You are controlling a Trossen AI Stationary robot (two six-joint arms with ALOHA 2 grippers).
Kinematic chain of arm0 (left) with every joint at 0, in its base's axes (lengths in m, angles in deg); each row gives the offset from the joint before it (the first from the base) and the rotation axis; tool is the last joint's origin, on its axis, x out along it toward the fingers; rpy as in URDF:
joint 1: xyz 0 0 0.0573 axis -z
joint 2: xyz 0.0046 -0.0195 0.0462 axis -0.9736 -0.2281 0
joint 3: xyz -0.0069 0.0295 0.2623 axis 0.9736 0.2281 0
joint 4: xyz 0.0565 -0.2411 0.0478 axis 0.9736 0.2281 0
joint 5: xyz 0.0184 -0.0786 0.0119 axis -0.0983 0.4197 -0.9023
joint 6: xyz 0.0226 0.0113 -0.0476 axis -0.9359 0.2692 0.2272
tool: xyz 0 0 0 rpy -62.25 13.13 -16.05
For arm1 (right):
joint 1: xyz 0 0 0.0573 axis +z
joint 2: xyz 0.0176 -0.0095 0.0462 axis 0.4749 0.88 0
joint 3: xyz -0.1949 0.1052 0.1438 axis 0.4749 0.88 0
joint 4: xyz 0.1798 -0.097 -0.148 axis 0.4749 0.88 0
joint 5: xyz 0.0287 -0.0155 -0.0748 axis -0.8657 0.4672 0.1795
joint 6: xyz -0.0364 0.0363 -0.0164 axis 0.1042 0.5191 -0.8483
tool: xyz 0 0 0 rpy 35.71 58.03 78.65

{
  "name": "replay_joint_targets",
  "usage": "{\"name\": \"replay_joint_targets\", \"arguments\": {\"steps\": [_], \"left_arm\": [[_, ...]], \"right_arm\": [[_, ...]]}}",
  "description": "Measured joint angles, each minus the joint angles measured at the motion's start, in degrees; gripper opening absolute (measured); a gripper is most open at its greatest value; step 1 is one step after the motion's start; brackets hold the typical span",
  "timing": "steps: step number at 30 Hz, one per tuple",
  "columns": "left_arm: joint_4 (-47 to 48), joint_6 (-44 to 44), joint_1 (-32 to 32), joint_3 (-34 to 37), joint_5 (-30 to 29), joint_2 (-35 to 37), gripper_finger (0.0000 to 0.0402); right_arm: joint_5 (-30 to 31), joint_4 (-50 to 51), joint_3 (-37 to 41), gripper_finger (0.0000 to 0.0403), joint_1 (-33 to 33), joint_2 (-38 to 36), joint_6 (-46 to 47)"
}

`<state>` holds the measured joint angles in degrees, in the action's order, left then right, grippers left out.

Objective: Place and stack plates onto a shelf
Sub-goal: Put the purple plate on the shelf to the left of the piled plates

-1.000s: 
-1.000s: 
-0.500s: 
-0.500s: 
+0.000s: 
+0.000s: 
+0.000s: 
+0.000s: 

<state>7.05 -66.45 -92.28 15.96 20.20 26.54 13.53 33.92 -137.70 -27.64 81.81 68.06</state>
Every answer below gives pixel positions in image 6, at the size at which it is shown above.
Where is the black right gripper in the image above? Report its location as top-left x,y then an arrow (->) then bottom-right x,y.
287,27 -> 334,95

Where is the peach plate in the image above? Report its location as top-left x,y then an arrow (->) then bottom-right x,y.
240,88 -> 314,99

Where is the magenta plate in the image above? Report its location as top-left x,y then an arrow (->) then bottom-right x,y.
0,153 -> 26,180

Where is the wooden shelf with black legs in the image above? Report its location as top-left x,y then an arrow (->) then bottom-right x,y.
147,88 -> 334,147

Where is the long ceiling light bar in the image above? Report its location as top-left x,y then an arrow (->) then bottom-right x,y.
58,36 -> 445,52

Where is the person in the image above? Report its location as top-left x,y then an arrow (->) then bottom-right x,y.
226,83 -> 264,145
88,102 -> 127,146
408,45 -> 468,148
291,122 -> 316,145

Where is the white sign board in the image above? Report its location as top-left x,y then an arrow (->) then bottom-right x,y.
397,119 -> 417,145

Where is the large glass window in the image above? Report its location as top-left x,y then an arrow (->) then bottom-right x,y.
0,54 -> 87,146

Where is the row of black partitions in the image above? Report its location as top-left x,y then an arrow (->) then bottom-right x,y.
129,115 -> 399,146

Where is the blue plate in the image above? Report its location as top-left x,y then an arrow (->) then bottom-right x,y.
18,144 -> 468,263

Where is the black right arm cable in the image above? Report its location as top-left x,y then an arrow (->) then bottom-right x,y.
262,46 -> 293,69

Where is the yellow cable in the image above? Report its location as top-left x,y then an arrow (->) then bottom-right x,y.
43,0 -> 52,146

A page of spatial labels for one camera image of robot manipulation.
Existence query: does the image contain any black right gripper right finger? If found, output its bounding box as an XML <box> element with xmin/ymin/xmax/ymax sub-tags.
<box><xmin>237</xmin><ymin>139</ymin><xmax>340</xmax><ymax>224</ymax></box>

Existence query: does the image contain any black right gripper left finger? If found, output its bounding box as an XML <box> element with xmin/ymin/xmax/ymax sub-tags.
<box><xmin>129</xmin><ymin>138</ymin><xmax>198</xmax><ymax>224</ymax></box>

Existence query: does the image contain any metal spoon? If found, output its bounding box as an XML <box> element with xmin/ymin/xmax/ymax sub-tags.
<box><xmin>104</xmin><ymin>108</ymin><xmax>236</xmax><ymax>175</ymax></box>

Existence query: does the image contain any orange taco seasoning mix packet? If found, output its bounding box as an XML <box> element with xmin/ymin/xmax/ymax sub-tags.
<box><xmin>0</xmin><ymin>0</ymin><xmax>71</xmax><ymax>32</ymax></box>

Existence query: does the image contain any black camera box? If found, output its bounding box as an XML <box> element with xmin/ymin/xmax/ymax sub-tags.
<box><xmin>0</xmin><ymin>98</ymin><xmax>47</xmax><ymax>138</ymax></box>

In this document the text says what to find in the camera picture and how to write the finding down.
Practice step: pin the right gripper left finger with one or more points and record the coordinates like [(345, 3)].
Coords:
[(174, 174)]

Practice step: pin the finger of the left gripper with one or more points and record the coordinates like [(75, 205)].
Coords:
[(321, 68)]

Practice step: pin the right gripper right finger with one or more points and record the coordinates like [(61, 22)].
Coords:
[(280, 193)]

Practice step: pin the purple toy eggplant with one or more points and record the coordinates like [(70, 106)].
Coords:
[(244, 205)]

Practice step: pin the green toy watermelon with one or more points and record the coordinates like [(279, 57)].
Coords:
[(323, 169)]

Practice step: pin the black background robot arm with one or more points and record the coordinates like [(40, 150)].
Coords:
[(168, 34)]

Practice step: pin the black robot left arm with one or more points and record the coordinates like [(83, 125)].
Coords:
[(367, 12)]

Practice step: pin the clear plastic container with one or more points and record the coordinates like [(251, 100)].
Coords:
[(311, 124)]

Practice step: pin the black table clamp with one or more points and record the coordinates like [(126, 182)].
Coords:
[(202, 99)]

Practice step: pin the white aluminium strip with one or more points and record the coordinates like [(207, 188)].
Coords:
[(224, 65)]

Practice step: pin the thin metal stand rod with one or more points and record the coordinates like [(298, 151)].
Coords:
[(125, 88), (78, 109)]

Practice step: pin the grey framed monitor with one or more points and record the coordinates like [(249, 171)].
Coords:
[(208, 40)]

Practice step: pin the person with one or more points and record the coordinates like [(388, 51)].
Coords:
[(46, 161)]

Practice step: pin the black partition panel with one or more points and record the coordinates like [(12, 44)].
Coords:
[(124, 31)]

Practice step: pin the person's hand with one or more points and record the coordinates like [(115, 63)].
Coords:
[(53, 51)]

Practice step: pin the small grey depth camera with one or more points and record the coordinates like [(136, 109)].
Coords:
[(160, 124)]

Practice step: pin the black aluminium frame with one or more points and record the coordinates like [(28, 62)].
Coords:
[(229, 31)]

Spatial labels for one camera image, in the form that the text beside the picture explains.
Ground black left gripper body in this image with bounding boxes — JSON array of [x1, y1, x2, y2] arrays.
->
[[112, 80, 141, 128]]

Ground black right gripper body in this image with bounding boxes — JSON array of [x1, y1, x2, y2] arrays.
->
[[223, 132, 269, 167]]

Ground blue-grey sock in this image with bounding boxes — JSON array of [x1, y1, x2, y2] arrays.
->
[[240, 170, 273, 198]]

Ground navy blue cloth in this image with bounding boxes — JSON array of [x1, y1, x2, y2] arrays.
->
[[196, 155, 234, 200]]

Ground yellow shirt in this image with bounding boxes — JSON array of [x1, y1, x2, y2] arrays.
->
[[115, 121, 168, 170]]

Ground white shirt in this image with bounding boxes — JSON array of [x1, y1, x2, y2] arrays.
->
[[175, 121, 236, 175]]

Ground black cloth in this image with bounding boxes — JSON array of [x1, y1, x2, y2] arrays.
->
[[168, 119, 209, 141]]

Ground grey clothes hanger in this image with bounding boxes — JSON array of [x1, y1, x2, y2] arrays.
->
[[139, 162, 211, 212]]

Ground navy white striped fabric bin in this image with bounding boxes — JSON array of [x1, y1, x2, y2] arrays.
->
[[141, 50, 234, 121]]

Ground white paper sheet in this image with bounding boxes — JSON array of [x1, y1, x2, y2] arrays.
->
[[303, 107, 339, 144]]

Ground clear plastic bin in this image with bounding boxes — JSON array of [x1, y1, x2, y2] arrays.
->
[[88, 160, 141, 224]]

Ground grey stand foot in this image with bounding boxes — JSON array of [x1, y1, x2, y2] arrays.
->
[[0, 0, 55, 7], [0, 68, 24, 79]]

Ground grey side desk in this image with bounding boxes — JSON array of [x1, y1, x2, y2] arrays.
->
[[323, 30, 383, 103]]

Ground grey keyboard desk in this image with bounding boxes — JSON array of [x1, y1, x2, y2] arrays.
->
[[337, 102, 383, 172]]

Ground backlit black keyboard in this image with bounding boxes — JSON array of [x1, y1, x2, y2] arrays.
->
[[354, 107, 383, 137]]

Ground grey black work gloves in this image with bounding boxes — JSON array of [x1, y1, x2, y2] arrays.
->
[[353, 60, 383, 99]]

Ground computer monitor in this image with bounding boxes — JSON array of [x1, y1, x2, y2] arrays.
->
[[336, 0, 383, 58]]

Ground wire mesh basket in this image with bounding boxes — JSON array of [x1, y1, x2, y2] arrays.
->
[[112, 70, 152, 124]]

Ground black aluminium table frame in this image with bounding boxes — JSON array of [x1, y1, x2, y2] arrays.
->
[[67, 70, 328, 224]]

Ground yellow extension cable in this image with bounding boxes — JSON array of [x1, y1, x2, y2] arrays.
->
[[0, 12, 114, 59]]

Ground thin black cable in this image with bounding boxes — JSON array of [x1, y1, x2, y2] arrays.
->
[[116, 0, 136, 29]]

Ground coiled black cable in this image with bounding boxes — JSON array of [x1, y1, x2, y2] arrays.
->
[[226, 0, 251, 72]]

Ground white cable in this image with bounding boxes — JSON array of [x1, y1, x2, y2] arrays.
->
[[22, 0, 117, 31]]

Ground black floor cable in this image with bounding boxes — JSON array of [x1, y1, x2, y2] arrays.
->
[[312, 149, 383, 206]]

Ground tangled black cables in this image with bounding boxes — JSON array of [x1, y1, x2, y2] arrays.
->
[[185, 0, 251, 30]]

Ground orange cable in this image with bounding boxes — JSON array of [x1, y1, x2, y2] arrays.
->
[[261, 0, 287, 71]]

------------

TASK BRIEF: Include the first line, the line containing "Kinematic chain of", and every line between them, copied exactly from the material above; output no other line.

ANSWER BELOW:
You are controlling a Trossen AI Stationary robot (two six-joint arms with ALOHA 2 grippers).
Kinematic chain of arm0 (left) with every joint at 0, in its base's axes (lengths in m, angles in deg); each row gives the offset from the joint before it (the first from the base) and the rotation axis; tool is the last joint's origin, on its axis, x out along it toward the fingers; rpy as in URDF:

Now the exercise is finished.